Exercise prompt:
What are the lines of the listing below, word for word, from the first down to the one that contains "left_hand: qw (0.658"?

* * *

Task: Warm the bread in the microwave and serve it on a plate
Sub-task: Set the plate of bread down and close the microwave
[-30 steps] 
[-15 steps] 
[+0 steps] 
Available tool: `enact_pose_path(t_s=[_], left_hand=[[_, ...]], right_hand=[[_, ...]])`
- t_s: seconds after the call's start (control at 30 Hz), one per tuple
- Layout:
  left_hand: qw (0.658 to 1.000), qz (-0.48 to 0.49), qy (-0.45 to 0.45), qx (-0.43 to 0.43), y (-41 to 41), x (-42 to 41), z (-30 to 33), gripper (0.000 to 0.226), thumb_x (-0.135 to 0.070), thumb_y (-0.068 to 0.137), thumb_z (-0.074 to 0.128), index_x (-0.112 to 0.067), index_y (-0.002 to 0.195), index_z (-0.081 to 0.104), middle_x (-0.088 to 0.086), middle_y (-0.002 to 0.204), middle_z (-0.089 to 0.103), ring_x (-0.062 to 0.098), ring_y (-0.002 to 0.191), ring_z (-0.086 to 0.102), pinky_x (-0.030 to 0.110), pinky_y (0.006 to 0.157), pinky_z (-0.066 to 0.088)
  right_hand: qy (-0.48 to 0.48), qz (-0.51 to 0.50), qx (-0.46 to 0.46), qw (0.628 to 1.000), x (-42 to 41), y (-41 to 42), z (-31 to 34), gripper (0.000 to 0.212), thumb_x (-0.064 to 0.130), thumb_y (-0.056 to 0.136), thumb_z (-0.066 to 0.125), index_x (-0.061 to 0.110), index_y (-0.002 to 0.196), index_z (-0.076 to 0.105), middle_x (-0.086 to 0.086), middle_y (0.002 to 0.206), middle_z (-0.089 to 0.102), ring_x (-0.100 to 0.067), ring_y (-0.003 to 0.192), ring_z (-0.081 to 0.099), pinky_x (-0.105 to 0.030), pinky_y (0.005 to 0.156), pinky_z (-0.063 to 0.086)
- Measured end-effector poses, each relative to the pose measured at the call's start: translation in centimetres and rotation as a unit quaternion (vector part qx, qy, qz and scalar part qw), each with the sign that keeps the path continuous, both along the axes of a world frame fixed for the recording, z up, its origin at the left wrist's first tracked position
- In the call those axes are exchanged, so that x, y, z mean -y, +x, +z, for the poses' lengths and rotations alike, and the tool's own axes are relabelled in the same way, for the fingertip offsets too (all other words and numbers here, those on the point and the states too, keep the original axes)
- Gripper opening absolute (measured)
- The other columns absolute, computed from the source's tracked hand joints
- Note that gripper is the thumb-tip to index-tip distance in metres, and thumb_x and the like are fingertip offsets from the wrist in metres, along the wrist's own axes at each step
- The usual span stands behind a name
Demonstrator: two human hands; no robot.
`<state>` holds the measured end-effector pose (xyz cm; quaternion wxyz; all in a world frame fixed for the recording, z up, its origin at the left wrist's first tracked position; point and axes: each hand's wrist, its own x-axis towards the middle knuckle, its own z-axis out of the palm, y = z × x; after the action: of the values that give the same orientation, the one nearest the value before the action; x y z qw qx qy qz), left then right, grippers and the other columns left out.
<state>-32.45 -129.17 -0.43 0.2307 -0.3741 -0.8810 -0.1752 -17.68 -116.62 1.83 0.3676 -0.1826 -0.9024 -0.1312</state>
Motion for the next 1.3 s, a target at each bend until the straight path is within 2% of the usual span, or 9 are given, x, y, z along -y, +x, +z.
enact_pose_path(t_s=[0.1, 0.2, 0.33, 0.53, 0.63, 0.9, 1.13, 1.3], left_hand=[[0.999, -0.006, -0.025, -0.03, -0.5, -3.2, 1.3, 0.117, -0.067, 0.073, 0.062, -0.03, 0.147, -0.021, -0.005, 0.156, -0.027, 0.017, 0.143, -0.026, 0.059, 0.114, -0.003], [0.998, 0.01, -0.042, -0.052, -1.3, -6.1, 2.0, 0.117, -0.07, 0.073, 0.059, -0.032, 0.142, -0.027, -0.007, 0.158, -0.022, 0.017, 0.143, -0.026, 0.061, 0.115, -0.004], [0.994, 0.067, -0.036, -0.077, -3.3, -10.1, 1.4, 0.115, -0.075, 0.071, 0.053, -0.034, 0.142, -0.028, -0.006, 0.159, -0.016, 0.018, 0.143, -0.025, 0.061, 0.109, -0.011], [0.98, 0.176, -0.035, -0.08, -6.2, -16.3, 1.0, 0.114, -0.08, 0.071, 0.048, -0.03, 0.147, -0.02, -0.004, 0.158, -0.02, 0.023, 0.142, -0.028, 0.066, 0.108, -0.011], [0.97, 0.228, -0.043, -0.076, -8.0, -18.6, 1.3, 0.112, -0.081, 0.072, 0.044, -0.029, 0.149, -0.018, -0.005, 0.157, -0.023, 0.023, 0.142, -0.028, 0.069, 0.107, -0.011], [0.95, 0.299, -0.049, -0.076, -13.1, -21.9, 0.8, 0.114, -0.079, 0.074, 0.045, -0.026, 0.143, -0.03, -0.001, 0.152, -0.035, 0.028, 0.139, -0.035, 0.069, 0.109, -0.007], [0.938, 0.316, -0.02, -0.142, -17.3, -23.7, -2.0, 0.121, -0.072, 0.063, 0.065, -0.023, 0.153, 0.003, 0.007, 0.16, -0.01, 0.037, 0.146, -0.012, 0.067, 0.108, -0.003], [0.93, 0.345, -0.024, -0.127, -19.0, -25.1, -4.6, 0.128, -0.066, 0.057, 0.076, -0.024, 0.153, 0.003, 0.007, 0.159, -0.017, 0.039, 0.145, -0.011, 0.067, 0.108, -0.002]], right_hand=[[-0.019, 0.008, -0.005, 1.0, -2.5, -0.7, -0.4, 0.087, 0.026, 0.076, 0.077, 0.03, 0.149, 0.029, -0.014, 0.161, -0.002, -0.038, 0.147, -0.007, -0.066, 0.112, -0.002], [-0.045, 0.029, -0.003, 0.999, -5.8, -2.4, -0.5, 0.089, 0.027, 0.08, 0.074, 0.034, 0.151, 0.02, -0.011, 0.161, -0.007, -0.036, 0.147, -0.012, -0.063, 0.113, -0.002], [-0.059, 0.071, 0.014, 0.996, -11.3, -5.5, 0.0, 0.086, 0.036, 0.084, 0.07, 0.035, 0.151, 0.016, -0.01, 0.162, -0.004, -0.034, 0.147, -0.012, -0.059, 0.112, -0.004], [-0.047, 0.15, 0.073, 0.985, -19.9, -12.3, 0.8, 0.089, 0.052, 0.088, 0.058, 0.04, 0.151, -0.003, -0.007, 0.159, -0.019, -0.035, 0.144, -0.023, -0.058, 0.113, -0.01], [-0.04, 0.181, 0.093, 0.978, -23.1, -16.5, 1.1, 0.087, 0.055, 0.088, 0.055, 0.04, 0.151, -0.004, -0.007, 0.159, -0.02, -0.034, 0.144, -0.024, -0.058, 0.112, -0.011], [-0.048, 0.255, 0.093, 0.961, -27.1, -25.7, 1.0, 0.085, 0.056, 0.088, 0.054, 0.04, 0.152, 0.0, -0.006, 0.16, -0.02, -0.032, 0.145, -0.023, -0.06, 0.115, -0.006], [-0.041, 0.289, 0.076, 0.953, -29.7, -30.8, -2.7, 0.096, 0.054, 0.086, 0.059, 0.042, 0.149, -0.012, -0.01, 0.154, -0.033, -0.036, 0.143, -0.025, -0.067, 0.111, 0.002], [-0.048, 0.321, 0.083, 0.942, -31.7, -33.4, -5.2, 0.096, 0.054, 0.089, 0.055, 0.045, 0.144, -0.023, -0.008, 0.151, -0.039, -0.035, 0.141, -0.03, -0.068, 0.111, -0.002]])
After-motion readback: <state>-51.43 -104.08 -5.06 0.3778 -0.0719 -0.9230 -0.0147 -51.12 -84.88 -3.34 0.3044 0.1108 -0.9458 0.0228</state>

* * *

Written solution:
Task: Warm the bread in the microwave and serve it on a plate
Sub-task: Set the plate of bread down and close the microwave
[-30 steps] 
[-15 steps] 
[+0 steps] 
Available tool: `enact_pose_path(t_s=[_], left_hand=[[_, ...]], right_hand=[[_, ...]])`
- t_s: seconds after the call's start (control at 30 Hz), one per tuple
- Layout:
  left_hand: qw (0.658 to 1.000), qz (-0.48 to 0.49), qy (-0.45 to 0.45), qx (-0.43 to 0.43), y (-41 to 41), x (-42 to 41), z (-30 to 33), gripper (0.000 to 0.226), thumb_x (-0.135 to 0.070), thumb_y (-0.068 to 0.137), thumb_z (-0.074 to 0.128), index_x (-0.112 to 0.067), index_y (-0.002 to 0.195), index_z (-0.081 to 0.104), middle_x (-0.088 to 0.086), middle_y (-0.002 to 0.204), middle_z (-0.089 to 0.103), ring_x (-0.062 to 0.098), ring_y (-0.002 to 0.191), ring_z (-0.086 to 0.102), pinky_x (-0.030 to 0.110), pinky_y (0.006 to 0.157), pinky_z (-0.066 to 0.088)

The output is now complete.